Why do you use Z statistics instead of T for inference on categorical variables?

Question

If I'm comparing the difference between two proportions, why do I use the Z statistic instead of a T statistic? I thought T statistics were used when you don't know the true standard deviation in a population - why doesn't this apply for differences in standard deviations of the samples taken?

Answer 1

Basically it comes down to hypothesis testing. If you have a sample of $n$ Bernoulli($p$) variables $X_i$ with unknown $p$, you take the null hypothesis $p=\hat{p}=\overline{X}$, and then you compute tail probabilities (depending on what the alternative hypothesis is). But because you know $p$, you can exactly compute these tail probabilities using the binomial distribution. You don't need to know any other parameters to do these computations, just $p$.

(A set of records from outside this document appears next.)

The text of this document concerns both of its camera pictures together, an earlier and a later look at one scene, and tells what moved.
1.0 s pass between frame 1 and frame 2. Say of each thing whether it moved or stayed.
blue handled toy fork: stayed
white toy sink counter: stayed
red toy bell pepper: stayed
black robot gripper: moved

The $T$ statistic strictly speaking is only correct for normally distributed data, but it arises because in the normal distribution, the mean and variance are independent parameters. That means that assuming $\mu=\overline{X}$ alone does not allow you to compute tail probabilities. You need to either estimating the variance or additionally include the variance in the null hypothesis (and we rarely want to do the latter). But when we estimate the variance, the error that we make changes the distribution of the test statistic so that it isn't normal anymore. Using the $t$ distribution instead corrects for this error.